AL: For this short story, was there any inspiration to write it? Did the narrator speak to you and urge you to write this story?

ST: The whole thing was Sue Morgan’s idea. She’s a character based on my real-life insurance agent, who one day conjured a hypothetical scenario of something you’d need a lot of insurance for, and it struck me as hilarious because I had lived through such a situation. There was nothing hypothetical about it to me. This piece is an interlude in my survival quest memoir where I try to figure out just who is telling the story.

AL: Did you read any books during quarantine?
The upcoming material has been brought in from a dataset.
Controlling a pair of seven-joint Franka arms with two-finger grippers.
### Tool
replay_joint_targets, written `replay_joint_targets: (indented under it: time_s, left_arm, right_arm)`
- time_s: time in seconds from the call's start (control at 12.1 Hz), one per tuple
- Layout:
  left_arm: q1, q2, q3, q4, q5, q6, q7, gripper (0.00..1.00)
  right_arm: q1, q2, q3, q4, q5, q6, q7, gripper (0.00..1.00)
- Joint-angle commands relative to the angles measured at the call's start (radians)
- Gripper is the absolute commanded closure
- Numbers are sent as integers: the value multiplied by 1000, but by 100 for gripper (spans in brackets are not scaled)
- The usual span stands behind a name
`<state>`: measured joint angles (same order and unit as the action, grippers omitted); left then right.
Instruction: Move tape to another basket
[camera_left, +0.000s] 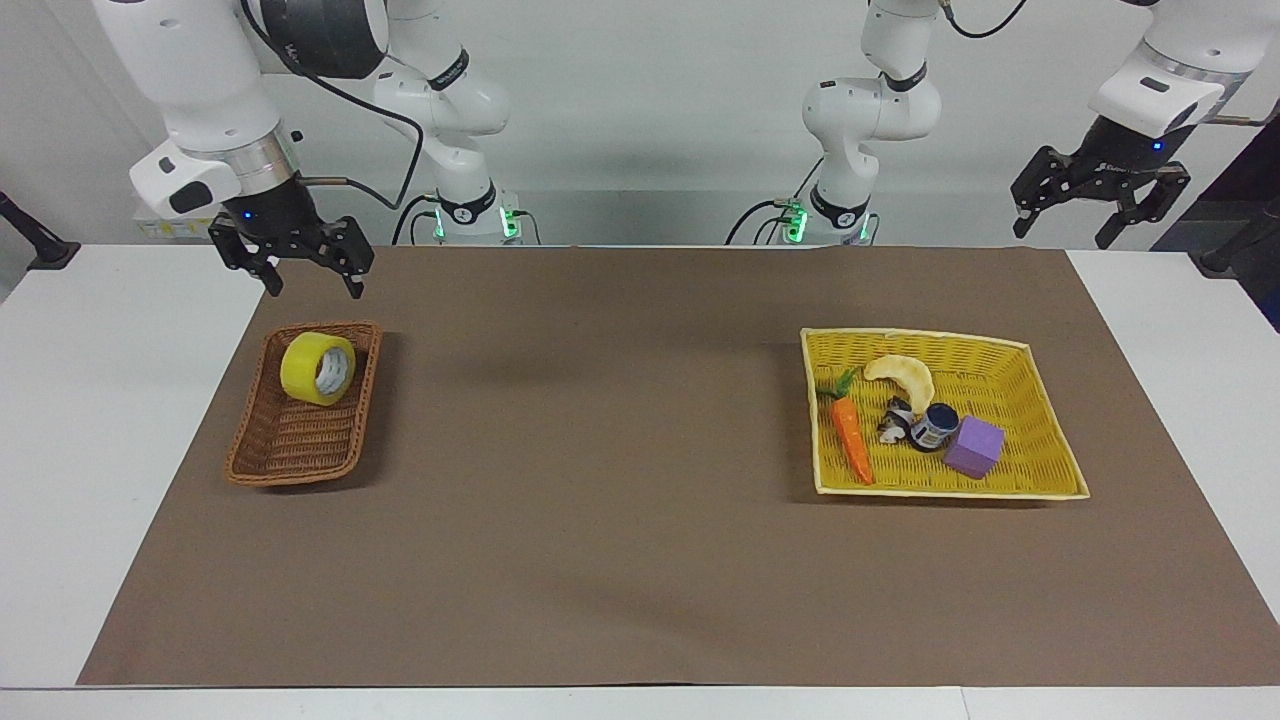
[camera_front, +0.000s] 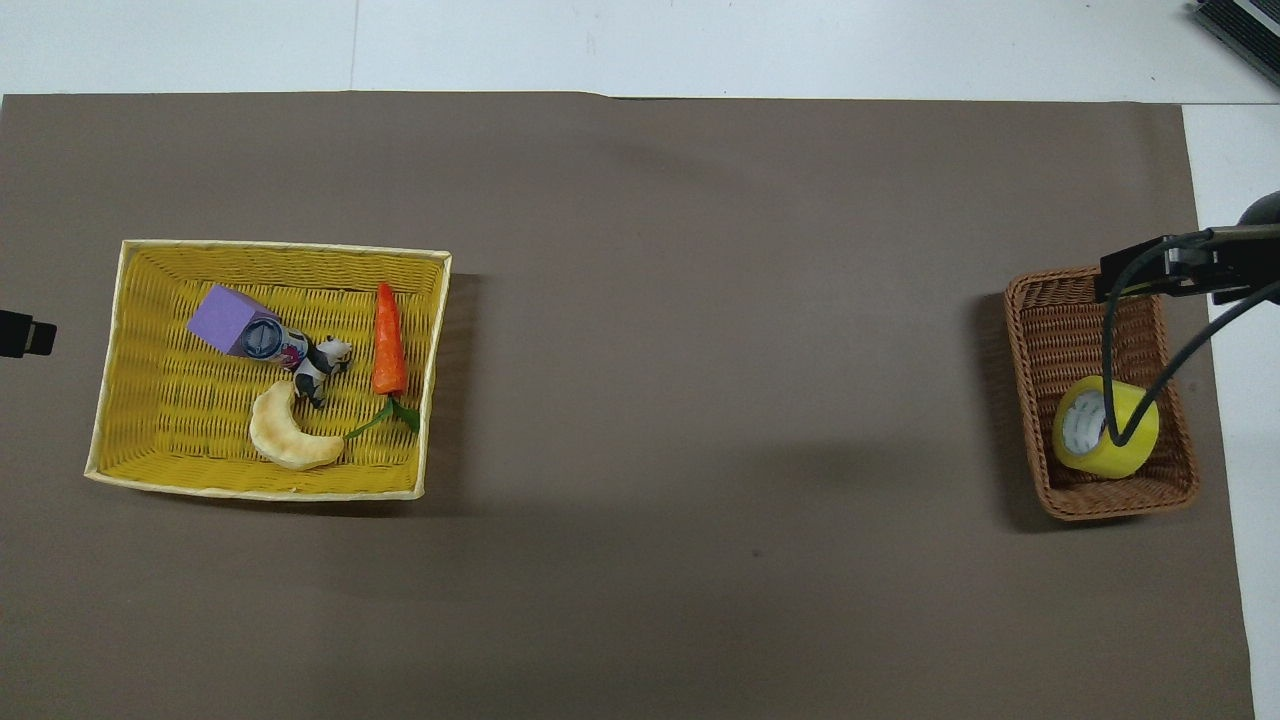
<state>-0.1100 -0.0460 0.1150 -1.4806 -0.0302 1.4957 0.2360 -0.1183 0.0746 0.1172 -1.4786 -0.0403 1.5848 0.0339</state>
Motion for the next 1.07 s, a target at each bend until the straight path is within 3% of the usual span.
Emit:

If so, what are they and would you recommend them to readers?

ST: Yes, I’ve read a few books I’ve liked a lot. Station Eleven by Emily St. John Mandel is the post-apocalypse tale I needed last August. Another terrific novel is Kim Stanley Robinson’s latest, The Ministry for the Future. KSR likes to imagine people collaboratively muddling through their conflicts in troubled near futures to somehow overcome their differences and improve the trouble. The trouble in this novel is that humanity dropped the ball on climate change intervention, so a global organization called the Ministry for the Future, not all that influential at first, manages to convince the Central Banks to adapt a carbon currency that dramatically changes the global economy. Just the right combination of grim and hopeful.

AL: Can you give writers some tips on how you face criticism when you get it? 

ST: First, curl up and die a little, like I do, then consider the least offensive of the critical comments, assuming you’ve got a pile of them. Try to work your way up to confronting increasingly objectionable comments; treat this process like that important if hated part of your gym routine. For me, that would be squats or burpees. 

If the criticism is mean-spirited, just remind yourself that it’s not about your writing; it’s about the critic.